Sitting causes the muscles to burn less fat and causes blood to flow at a slower pace, which allows more fatty acids to easily clog the heart. Long-term effects of prolonged sitting also include high blood pressure and elevated cholesterol. People with a sedentary lifestyle, that includes sitting a majority of their day, are more than twice as likely to have heart diseases and related issues than those who sit less frequently.
Latinos are already at huge risk for heart disease, with it being reported in 2013 that Latinos are the most at risk group for heart disease. There are many factors that lead to heart disease among Latinos, like adoption of the U.S. diet, language barriers with healthcare providers, and access to healthy foods or physical activity, and sitting may be contributing as well.

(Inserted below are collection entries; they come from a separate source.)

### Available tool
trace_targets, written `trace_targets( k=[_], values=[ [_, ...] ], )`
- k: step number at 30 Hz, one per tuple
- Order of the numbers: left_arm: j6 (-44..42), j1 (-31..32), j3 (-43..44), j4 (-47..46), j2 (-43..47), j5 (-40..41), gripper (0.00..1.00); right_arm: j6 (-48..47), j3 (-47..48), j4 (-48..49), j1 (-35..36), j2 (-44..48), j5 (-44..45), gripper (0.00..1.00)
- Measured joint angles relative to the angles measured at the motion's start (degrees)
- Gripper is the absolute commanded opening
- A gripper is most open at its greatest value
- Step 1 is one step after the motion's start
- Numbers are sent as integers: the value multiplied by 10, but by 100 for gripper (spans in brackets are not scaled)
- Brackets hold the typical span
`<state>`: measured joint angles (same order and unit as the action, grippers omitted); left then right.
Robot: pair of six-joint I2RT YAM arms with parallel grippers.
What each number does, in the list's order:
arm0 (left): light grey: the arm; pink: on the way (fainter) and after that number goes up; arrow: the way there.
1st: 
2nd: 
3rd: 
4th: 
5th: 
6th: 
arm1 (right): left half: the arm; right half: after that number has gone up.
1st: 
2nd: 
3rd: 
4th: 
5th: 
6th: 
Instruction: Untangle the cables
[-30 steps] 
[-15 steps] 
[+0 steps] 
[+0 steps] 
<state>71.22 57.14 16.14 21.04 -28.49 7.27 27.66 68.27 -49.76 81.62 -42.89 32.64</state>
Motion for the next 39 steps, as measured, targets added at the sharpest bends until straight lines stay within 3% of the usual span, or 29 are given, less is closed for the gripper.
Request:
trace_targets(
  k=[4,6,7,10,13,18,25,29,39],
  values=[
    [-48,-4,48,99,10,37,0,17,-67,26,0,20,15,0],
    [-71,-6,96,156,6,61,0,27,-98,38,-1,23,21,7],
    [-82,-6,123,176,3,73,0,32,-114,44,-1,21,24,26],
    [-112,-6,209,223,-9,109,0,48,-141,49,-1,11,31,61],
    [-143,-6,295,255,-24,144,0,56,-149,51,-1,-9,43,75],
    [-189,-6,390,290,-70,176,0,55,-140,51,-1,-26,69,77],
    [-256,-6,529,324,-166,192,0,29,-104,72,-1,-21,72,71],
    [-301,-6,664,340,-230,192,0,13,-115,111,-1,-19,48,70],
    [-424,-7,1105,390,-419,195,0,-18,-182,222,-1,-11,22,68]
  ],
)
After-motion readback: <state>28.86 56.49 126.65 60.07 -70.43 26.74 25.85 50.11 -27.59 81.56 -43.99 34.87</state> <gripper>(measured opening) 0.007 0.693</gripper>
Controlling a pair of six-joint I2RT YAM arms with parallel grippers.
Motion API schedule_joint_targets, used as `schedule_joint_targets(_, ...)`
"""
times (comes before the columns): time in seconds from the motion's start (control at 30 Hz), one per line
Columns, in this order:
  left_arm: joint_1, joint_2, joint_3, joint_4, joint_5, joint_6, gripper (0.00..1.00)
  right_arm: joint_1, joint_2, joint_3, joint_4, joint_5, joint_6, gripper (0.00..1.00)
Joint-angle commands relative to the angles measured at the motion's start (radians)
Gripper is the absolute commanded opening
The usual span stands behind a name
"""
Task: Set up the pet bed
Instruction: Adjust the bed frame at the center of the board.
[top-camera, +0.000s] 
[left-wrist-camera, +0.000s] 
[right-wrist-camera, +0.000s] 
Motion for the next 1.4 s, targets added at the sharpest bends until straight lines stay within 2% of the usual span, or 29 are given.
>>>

Sitting can also increase the risk of colon, breast, and endometrial cancers. According to the infographic, the causes are unclear to how sitting affects these cancers but states that “one theory is that excess insulin encourages cell growth. Another is that regular movement boosts natural antioxidants that kill cell-damaging— and potentially cancer-causing — free radicals.”
Other health issues that may affect all Americans who sit for long periods of time are neck and shoulder pain, slowed brain function, spine and disk damage in the back, muscle degeneration, poor circulation in legs, soft bones throughout the body, and over-productive pancreas issues which leads to diabetes and other diseases.
However many Americans have jobs or lifestyles that require them to be sedentary for most of the day, so what can we do to decrease these health risks? The study suggests practicing correct posture techniques, sitting on an exercise ball, doing regular stretches of hips and back, alternate between sitting and standing at your workstation, trying yoga poses, and frequently getting up from your desk for a short walk.